Task instructions:
Make a verbatim transcription of the records, without the pictures.

========================================================================

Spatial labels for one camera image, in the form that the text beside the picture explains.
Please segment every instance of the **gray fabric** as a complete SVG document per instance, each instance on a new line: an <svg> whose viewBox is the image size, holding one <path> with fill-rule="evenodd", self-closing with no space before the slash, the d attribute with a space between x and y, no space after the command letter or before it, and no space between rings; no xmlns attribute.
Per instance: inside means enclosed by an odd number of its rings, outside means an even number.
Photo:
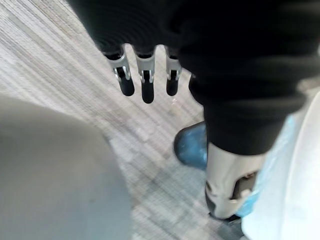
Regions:
<svg viewBox="0 0 320 240"><path fill-rule="evenodd" d="M131 208L96 129L0 96L0 239L129 240Z"/></svg>

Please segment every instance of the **robotic hand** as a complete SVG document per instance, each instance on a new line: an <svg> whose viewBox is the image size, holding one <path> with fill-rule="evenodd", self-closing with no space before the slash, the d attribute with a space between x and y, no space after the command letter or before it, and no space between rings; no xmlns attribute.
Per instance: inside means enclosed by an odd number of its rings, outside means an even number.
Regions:
<svg viewBox="0 0 320 240"><path fill-rule="evenodd" d="M320 71L320 2L68 1L124 95L134 94L125 43L134 48L146 103L154 99L156 45L166 46L169 95L177 93L180 64L192 73L208 139L207 204L214 217L232 218L287 115L305 102L297 84Z"/></svg>

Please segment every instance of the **white surface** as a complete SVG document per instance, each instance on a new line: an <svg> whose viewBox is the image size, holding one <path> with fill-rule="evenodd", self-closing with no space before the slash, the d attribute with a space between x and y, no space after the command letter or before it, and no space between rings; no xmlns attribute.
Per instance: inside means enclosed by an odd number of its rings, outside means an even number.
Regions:
<svg viewBox="0 0 320 240"><path fill-rule="evenodd" d="M320 92L310 103L296 140L276 163L254 212L243 219L250 240L316 239L320 214ZM301 116L296 116L299 124Z"/></svg>

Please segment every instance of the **floor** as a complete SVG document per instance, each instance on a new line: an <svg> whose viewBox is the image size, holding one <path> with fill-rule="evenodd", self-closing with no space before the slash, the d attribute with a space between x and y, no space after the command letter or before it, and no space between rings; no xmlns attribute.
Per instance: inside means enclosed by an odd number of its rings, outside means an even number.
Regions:
<svg viewBox="0 0 320 240"><path fill-rule="evenodd" d="M166 94L156 50L155 100L145 104L130 46L135 94L122 95L106 59L64 0L0 0L0 93L75 116L110 140L132 196L134 240L239 240L238 225L208 216L204 172L179 164L172 142L202 120L183 72Z"/></svg>

========================================================================

Answer section:
Spatial labels for one camera image, in the form that the text beside the picture explains.
Please segment every instance of the **gray fabric** as a complete SVG document per instance, each instance on a new line: an <svg> whose viewBox is the image size, holding one <path> with fill-rule="evenodd", self-closing with no space before the slash, the d attribute with a space between x and y, no space after the command letter or before it, and no space between rings; no xmlns attribute.
Per instance: inside means enclosed by an odd number of its rings, outside means an even number.
Photo:
Regions:
<svg viewBox="0 0 320 240"><path fill-rule="evenodd" d="M131 208L96 129L0 96L0 239L129 240Z"/></svg>

Please segment every instance of the **robotic hand** as a complete SVG document per instance, each instance on a new line: an <svg> whose viewBox is the image size, holding one <path> with fill-rule="evenodd", self-closing with no space before the slash, the d attribute with a space between x and y, no space after the command letter or before it, and no space between rings; no xmlns attribute.
Per instance: inside means enclosed by an odd number of its rings, outside means an even number.
Regions:
<svg viewBox="0 0 320 240"><path fill-rule="evenodd" d="M320 71L320 2L68 1L124 95L134 94L125 43L134 48L146 103L154 99L156 45L166 46L169 95L177 93L180 64L192 73L208 139L207 204L214 217L232 218L287 115L305 102L297 84Z"/></svg>

Please segment every instance of the **white surface** as a complete SVG document per instance, each instance on a new line: an <svg> whose viewBox is the image size, holding one <path> with fill-rule="evenodd", self-closing with no space before the slash, the d attribute with a space between x and y, no space after the command letter or before it, and no space between rings; no xmlns attribute.
Per instance: inside means enclosed by an odd number of its rings, outside means an even number.
Regions:
<svg viewBox="0 0 320 240"><path fill-rule="evenodd" d="M320 92L310 103L296 140L276 163L254 212L243 219L250 240L316 239L320 214ZM301 116L296 116L299 124Z"/></svg>

Please segment every instance of the **floor** as a complete SVG document per instance, each instance on a new line: an <svg> whose viewBox is the image size, holding one <path> with fill-rule="evenodd", self-closing with no space before the slash, the d attribute with a space between x and y, no space after the command letter or before it, and no space between rings; no xmlns attribute.
Per instance: inside means enclosed by an odd number of its rings, outside means an even number.
Regions:
<svg viewBox="0 0 320 240"><path fill-rule="evenodd" d="M166 94L156 50L155 100L145 104L130 46L135 94L122 95L106 59L64 0L0 0L0 93L75 116L110 140L132 196L134 240L239 240L238 225L208 216L204 172L179 164L172 142L202 120L183 72Z"/></svg>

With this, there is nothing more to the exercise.